The experience deepened his compassion for crime victims and their families.
“I'd been to countless homicide scenes. But from that period forward, it just brought more meaning for me,” he says. “How I was treated is how, I think, everybody should be treated: with dignity, respect.”
Climbing the ladder
Monroe's department ran into problems in 2004.
Investigators began probing whether Macon police misused federal grant money. Monroe hasn't been accused of wrongdoing, and a federal investigation continues.
The same year, the department failed to meet 15 national accreditation standards – including failing to update officers on the law and evaluate their performance annually.
Monroe says his department was performing evaluations and meeting other standards but hadn't kept good records to document their work.
Macon's current chief told the Macon Telegraph in 2006 that under Monroe “the department got too loose.”
The chief, Mike Burns, told the Observer that Monroe was a good chief but his department hadn't been following procedures that met accreditation standards. The department also had taken on a casual feel, he said, with some officers coming to work in polo shirts and baseball caps.
But the problems didn't erode Monroe's support.
“He was able to form bridges to a lot of segments of the community,” says Macon city councilwoman Elaine Lucas. “So he was trusted and respected by large numbers of people.”
In 2005, Monroe applied for the police chief job in Richmond, a city of 200,000 and one of America's most dangerous.
Monroe's style and achievements impressed Richmond Mayor Doug Wilder, the former Virginia governor, who hired him. It didn't worry Wilder that Monroe had no college degree – but the 1992 presidential hopeful encouraged Monroe to go back to school.
Richmond residents were angry about crime, drug trafficking and several police shootings. In the three previous years, police had shot 11 suspects, killing five.
Civil rights lawyer Steven Benjamin says he heard far fewer complaints about excessive force under Monroe's leadership.
“It appears Monroe has taken some very positive, constructive steps to remedy a very bad, destructive situation,” says Benjamin, who has in lawsuits represented the families of five people shot by Richmond officers.
The number of major violent and property crimes dropped 31 percent from 2005 to 2007. Homicides fell to a 26-year low.
Monroe also reached another milestone: Virginia Commonwealth University last year awarded him a bachelor's degree in interdisciplinary studies.

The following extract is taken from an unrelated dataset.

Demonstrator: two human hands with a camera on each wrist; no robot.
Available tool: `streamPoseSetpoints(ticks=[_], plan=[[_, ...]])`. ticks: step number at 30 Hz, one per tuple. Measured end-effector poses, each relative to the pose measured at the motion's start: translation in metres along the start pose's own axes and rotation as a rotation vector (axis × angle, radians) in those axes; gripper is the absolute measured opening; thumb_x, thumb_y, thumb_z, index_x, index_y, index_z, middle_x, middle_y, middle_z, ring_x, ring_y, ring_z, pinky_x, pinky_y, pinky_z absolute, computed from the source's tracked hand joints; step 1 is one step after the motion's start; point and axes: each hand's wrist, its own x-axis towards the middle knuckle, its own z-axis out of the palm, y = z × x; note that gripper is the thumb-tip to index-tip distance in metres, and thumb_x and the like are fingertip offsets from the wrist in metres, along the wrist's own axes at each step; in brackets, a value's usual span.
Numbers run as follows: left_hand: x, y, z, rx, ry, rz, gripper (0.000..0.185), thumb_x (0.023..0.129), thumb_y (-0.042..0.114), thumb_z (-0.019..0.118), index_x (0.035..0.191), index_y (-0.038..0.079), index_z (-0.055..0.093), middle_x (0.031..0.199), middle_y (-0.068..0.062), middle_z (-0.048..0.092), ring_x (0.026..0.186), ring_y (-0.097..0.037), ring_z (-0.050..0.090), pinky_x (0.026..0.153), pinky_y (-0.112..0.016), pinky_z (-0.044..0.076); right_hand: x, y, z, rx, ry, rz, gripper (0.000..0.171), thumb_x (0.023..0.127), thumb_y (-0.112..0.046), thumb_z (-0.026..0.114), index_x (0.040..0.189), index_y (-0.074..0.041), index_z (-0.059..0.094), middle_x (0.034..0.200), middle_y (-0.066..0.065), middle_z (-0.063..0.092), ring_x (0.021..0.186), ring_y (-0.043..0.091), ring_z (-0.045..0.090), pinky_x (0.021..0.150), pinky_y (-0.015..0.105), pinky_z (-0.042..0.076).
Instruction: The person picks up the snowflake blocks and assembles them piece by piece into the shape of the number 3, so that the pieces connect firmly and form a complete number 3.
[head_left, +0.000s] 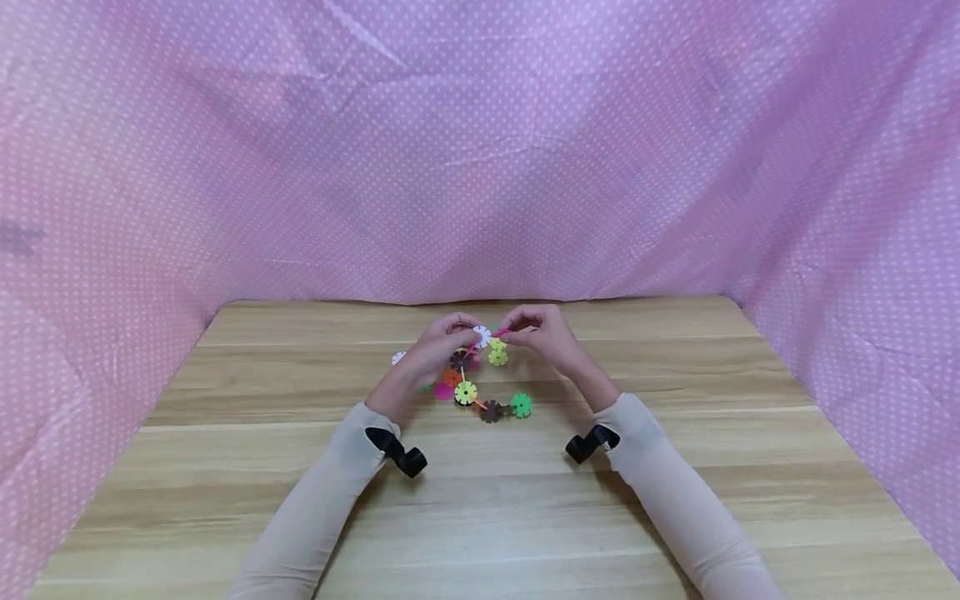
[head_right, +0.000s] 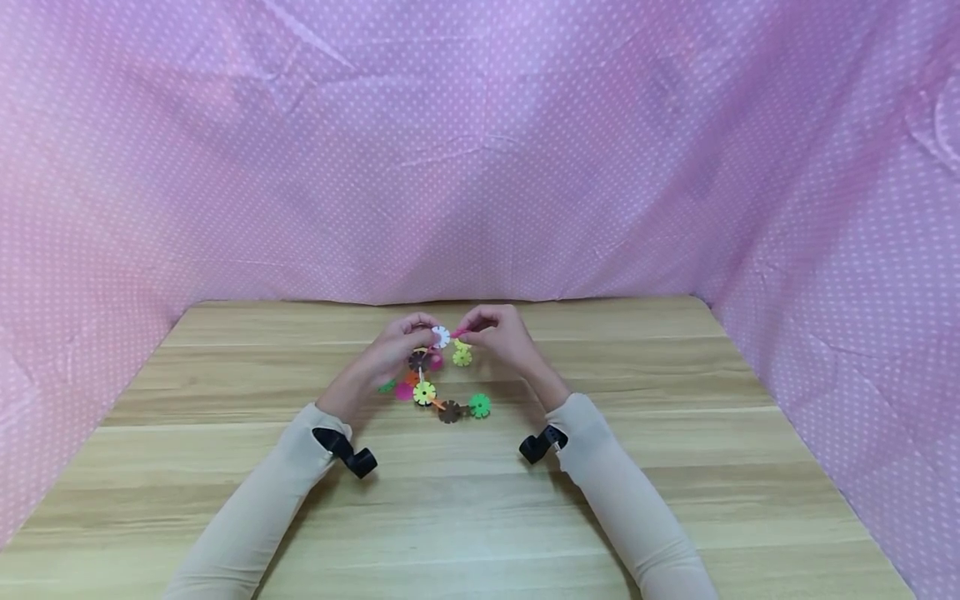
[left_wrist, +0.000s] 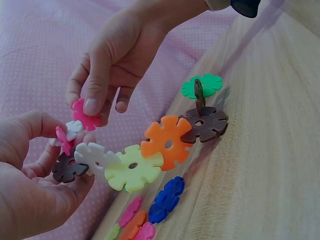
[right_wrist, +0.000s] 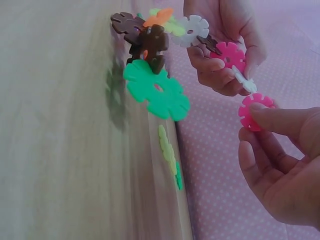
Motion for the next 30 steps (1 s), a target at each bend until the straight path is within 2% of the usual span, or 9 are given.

He had taken six credit hours at the school and transferred other credits he earned at community colleges and an online university. Virginia Commonwealth normally requires at least 30 hours and is now investigating whether the college acted appropriately.
While Monroe is still answering questions about his degree, his department made news last week when photos emerged on the Internet showing some on-duty Richmond officers with scantily clad women in racy poses on the street. The department is investigating.
Changes for Charlotte
Monroe says he isn't sure what changes he'll make in Charlotte.
If the past is an indicator, he'll shuffle command staff, reassign veterans and dismantle specialty units. He'll demand more money for the department, and put more police on the streets.
“He'll clean the streets up. He'll make sure police are on the job,” says Ernest Godfrey, 86, a Richmond civic leader. “In the period of three years he has been here... he has definitely turned things around.”
Monroe says he'll keep the best of Chief Darrel Stephens' community policing, but will push officers to engage more residents in fighting crime.
He may also order additional training for officers in the wake of Charlotte's police shootings, he says. This spring, CMPD officers have shot five suspects, killing one.
Two things Monroe does promise:
“A sense of urgency,” he says. “People need to understand that when we say we're going to do something, we're going to do it.”
The city can also expect a steady flow of information, he says – about crimes, about trends, about the department's performance.
“To get information, you need to be willing to share information,” he says. “The public needs to know we're going to be forthright with them, even if there are some things we do not do well.”